Monday, June 2, 2008

It’s Hard To See The Ruts From The Twisting Road

Can you feel it? It hangs in the air, like the stuffiness of a closed-up room on a hot, humid day. It’s the pressure to compel graduating high school seniors into a college degree plan, and to compel college graduates into their nicely defined job-boxes.

Having “crossed over,” not only being self-employed but committed to work that helps other people have creative careers and be self-employed, I’m aware of this force all around me. Parents and family and friends of family emanate anxiety when they hear a graduate is still undecided, not sure of the next step. A high school graduate may not go to college right away in the fall. There are quiet gasps and scandalous looks. A college graduate may spend time pursuing more interests to find the right path before choosing a career. What will this do to the balance of nature? Will the earth’s magnetic poles shift, or will our planet wobble in its orbit around the sun?

That collective force acts as if personal freedom and creative choice will bring ominous results. But today’s articles in USA Today sound much more ominous.

“Slow times mean pay cuts for many” tells us bonuses, commission, and tips are falling. “Fuel prices drive some to try four-day workweeks” tells us that some businesses and government agencies are taking the drastic step of cutting back to four-day weeks. Scandal! How do we dare change a work pattern that is several decades old?

Traveling on the Twisting Road takes me above those ruts, so far above that sometimes I forget they are there. From the Road, it looks like you can work on a project at a reasonable pace and finish it, choosing a schedule based on when you are most productive. Up here I see that sometimes work requires a lot of focused hours, and sometimes it’s fewer, less intense hours of follow-up and coordination.

On the Road I bring my laptop when I’m out of town to be able to write the articles for my newsletter and publish them. I don’t spend time working on ongoing writing projects while I’m away, but I still spend a little time to keep up with my publishing schedule. I was even able to attend my advanced coaching class by teleconference today.
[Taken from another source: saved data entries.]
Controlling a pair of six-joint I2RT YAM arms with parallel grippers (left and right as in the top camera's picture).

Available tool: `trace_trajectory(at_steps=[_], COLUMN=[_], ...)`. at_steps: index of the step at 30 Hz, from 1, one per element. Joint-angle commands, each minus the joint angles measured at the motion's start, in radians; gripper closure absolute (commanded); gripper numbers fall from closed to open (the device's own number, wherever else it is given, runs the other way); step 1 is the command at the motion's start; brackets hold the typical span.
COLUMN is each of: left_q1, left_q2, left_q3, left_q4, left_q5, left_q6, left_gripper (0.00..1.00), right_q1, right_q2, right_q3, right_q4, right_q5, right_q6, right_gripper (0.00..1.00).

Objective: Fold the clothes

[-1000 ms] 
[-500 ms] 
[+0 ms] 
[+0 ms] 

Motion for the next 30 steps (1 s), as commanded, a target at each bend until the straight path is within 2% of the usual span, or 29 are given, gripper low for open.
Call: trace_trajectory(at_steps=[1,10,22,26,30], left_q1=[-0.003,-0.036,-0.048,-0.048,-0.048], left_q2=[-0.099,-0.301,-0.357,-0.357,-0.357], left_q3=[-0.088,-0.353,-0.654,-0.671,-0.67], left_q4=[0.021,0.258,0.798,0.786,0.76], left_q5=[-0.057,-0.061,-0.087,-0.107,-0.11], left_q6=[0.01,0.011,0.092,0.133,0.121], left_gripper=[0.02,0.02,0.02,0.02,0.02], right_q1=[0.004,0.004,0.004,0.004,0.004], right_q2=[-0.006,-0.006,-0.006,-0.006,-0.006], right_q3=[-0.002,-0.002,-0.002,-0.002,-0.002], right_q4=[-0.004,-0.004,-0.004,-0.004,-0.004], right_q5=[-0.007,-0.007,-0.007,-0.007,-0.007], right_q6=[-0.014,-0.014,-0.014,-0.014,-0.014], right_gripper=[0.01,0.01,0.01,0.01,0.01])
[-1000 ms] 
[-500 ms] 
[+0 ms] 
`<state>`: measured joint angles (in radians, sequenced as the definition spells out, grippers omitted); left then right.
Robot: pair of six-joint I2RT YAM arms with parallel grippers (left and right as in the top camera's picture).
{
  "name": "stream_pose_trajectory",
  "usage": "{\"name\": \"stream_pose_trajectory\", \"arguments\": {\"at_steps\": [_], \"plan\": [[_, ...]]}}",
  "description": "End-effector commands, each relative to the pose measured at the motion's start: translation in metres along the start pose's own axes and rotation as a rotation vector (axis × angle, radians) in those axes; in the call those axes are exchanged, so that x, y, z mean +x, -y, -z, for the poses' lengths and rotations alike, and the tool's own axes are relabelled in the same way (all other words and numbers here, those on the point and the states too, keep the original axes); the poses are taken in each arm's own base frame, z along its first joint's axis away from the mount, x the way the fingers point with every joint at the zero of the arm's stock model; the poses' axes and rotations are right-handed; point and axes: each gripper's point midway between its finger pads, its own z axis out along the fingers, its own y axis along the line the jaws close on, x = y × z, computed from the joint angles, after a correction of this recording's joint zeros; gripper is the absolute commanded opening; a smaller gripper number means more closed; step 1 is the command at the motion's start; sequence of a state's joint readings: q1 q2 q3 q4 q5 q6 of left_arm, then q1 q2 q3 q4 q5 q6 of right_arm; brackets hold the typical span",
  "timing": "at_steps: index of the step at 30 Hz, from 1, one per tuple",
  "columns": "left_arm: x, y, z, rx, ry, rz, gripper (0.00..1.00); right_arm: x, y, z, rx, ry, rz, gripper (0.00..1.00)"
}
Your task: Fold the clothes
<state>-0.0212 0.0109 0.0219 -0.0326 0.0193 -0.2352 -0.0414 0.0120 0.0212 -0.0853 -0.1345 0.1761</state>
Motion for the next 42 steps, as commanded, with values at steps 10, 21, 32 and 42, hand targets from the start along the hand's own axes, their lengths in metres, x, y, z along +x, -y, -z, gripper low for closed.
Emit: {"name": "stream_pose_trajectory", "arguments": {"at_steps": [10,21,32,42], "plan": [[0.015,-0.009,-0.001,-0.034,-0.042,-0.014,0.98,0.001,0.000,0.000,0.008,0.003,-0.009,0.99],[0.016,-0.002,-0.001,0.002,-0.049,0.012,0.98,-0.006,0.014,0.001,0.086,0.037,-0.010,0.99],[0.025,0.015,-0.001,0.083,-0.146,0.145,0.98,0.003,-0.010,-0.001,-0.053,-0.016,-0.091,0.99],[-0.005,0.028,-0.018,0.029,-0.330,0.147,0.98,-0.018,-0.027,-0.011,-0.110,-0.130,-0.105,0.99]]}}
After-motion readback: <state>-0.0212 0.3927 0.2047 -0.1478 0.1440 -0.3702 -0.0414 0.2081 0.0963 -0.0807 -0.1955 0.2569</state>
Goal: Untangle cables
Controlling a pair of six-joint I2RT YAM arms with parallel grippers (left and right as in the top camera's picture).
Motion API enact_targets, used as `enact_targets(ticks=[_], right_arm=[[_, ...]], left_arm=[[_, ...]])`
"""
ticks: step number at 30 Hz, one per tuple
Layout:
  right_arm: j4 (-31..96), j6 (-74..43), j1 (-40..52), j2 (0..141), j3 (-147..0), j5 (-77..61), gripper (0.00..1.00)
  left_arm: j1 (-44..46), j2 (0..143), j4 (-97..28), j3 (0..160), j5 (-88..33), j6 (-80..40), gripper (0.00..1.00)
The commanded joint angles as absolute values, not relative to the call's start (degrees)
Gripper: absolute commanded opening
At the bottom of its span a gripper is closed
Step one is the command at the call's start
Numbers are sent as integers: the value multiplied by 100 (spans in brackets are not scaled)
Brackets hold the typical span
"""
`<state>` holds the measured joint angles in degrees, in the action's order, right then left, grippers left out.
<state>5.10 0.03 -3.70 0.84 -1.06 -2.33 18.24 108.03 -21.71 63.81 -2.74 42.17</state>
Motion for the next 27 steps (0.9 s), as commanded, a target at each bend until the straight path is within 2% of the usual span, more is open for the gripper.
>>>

With so many of us changing our career focus to do something creative and meaningful in the middle of our lives, isn’t it inevitable that young adults will be more inclined to spend time finding authentic work before they settle into a job-box? It seems likely, and it seems right. At the point of greatest freedom and fewest obligations to hold them back, they can take a little time to find their gifts, talents, and passions and design work that expresses them and honors their values.

We’re in Phoenix for my niece’s high school graduation. I gave her the collection of books I recommended in a recent article in Chasing Wisdom. We also included a gift card, which she found right away, but as she looked through the gift bag she excitedly withdrew Barbara Winter’s Making A Living Without A Job. She was very excited and exclaimed, “Look, Dad! He knew!” They then joked about how she doesn’t want to have to work, but I’m still hopeful that it’s a wish not to be trapped in a boring job-box more than a wish to be able to amble through life with plenty of money and no deeper purpose or focus.

Up here On The Twisting Road we occasionally see people stuck in ruts and reach down to help them up. But many have lived in the ruts so long they can’t imagine there is safety, or provision, or even oxygen outside the rut. If we spread the message to young adults, before they get too settled in their ruts, maybe they’ll hop on the Road and choose blazing trails over wearing ruts into the same old paths.